Thirteen Reasons Why(57)
But I keep facing forward, refusing to see it as more than it is. It’s a sign. A stop sign on a street corner. Nothing more.
I turned corner after corner with no idea where I was going.
We walked those streets together, Hannah. Different routes, but at the same time. On the same night. We walked the streets to get away. Me, from you. And you, from the party. But not just from the party. From yourself.
And then I heard tires squeal, and I turned, and I watched two cars collide.
Eventually, I made it to a gas station. C-7 on your map. And I used a payphone to call the police. As it rang, I found myself hugging the receiver, part of me hoping that no one would answer.
I wanted to wait. I wanted the phone to just keep ringing. I wanted life to stay right there…on pause.
I can’t follow her map anymore. I am not going to the gas station.
When someone finally did answer, I sucked in the tears that wet my lips and told them that on the corner of Tanglewood and South…
But she cut me off. She told me to calm down. And that’s when I realized how hard I had been crying. How much I was struggling to catch one good breath.
I cross the street and move further away from the party house.
Over the past few weeks, I’ve walked out of my way so many times to avoid that house. To avoid the reminder, the pain, of my one night with Hannah Baker. I have no desire to see it twice in one night.
She told me the cops had already been called and were on their way.
I swing my backpack in front of me and pull out the map.
I was shocked. I couldn’t believe you actually called the police, Jenny.
I unfold the map to give it one last look.
But I shouldn’t have been shocked. Because as it turns out, you didn’t call them.
Then I crumple it up, crushing the map into a ball the size of my fist.
At school the next day, when everyone replayed the events of what happened the previous night, that’s when I found out who had called. And it wasn’t to report a fallen sign.
I stuff the map deep into a bush and walk away.
It was to report an accident. An accident caused by a fallen sign. An accident I was never aware of…until then.
But that night, after hanging up the phone, I wandered the streets some more. Because I had to stop crying. Before I went home, I needed to calm down. If my parents caught me sneaking back in with tears in my eyes, they’d ask way too many questions. Unanswerable questions.
That’s what I’m doing now. Staying away. I wasn’t crying the night of the party, but I can barely hold it back now.
And I can’t go home.
So I walked without thinking about which roads to take. And it felt good. The cold. The mist. That’s what the rain had turned into by then. A light mist.

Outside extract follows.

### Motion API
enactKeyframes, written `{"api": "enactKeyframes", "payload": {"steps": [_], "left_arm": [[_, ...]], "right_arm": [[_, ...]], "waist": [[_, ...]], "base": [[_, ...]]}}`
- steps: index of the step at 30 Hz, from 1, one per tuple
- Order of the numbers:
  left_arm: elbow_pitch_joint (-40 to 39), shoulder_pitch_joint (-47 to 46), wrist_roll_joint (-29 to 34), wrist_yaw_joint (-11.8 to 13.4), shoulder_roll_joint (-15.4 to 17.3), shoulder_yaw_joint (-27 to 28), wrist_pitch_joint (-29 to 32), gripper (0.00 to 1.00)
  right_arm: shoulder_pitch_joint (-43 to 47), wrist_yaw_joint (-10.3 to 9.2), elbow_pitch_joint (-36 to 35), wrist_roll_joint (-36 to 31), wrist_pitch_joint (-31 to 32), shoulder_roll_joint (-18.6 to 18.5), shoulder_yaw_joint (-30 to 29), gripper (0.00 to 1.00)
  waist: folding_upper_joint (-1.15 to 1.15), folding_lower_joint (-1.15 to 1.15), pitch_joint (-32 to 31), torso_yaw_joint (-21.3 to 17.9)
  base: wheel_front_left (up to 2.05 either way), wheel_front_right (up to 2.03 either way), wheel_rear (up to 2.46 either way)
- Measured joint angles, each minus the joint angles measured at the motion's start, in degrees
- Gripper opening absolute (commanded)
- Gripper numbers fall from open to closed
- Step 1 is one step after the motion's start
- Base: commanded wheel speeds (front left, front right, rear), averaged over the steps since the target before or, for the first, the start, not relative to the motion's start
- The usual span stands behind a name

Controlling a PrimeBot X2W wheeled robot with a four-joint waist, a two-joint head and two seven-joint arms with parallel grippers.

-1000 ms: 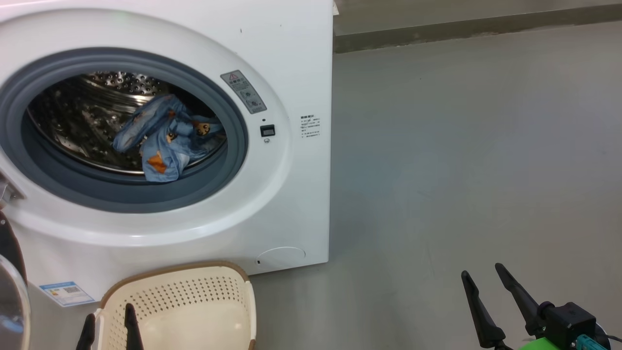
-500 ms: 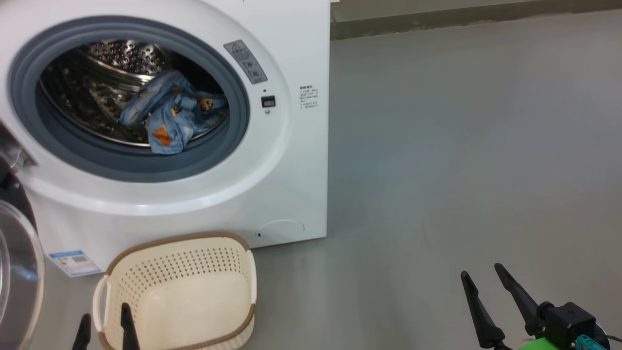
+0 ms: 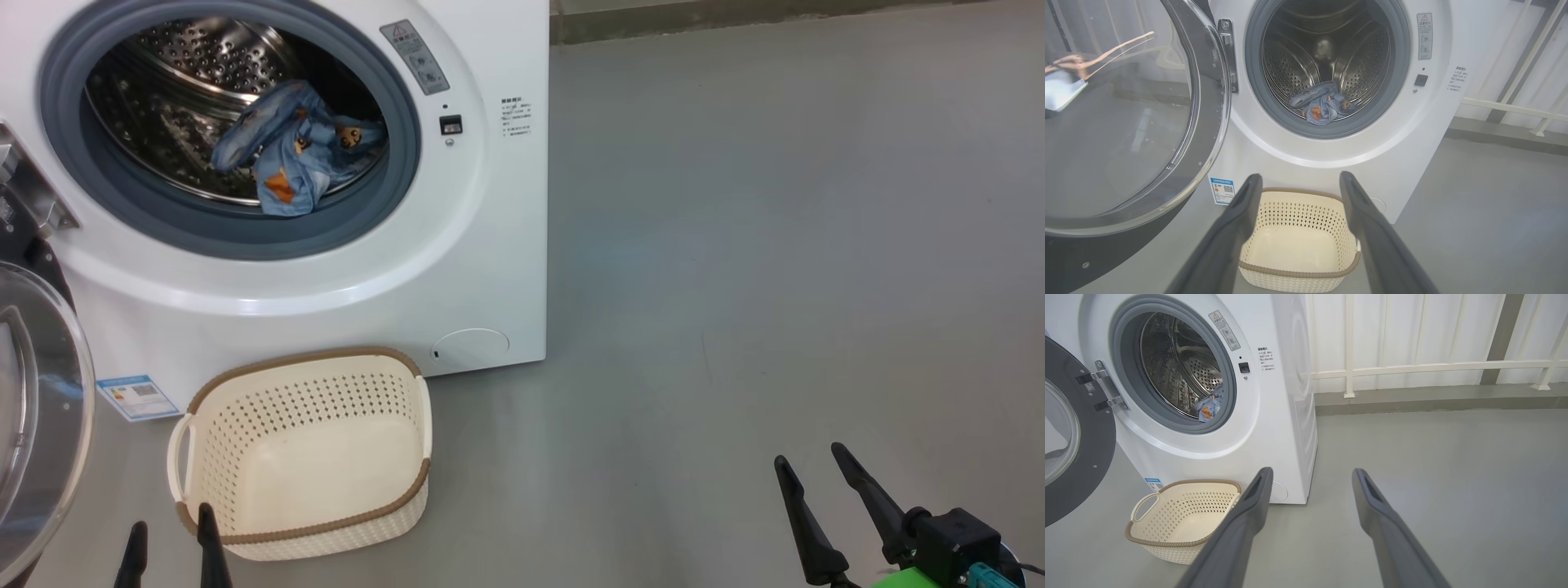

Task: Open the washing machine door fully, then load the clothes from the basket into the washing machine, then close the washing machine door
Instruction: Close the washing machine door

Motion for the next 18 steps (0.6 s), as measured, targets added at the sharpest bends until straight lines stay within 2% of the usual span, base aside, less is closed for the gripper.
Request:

And I walked for hours, imagining the mist growing thick and swallowing me whole. The thought of disappearing like that—so simply—made me so happy.
But that, as you know, never happened.
I pop open the Walkman to flip the tape. I’m almost at the end.
God. I let out a quivering breath and close my eyes. The end.
CASSETTE 6: SIDE B
Just two more to go. Don’t give up on me now.
I’m sorry. I guess that’s an odd thing to say. Because isn’t that what I’m doing? Giving up?
Yes. As a matter of fact, I am. And that, more than anything else, is what this all comes down to. Me…giving up…on me.
No matter what I’ve said so far, no matter who I’ve spoken of, it all comes back to—it all ends with—me.
Her voice sounds calm. Content with what she’s saying.
Before that party, I’d thought about giving up so many times. I don’t know, maybe some people are just preconditioned to think about it more than others. Because every time something bad happened, I thought about it.
It? Okay, I’ll say it. I thought about suicide.
The anger, the blame, it’s all gone. Her mind is made up. The word is not a struggle for her anymore.
After everything I’ve talked about on these tapes, everything that occurred, I thought about suicide. Usually, it was just a passing thought.
I wish I would die.
I’ve thought those words many times. But it’s a hard thing to say out loud. It’s even scarier to feel you might mean it.
But sometimes I took things further and wondered how I would do it. I would tuck myself into bed and wonder if there was anything in the house I could use.
A gun? No. We never owned one. And I wouldn’t know where to get one.
What about hanging? Well, what would I use? Where would I do it? And even if I knew what and where, I could never get beyond the visual of someone finding me—swinging—inches from the floor.
I couldn’t do that to Mom and Dad.
So how did they find you? I’ve heard so many rumors.
It became a sick sort of game, imagining ways to kill myself. And there are some pretty weird and creative ways.
You took pills. That, we all know. Some say you passed out and drowned in a bathtub full of water.
It came down to two lines of thinking. If I wanted people to think it was an accident, I’d drive my car off the road. Someplace where there’s no chance of survival. And there are so many places to do that on the outskirts of town. I’ve probably driven by each of them a dozen times in the past couple weeks.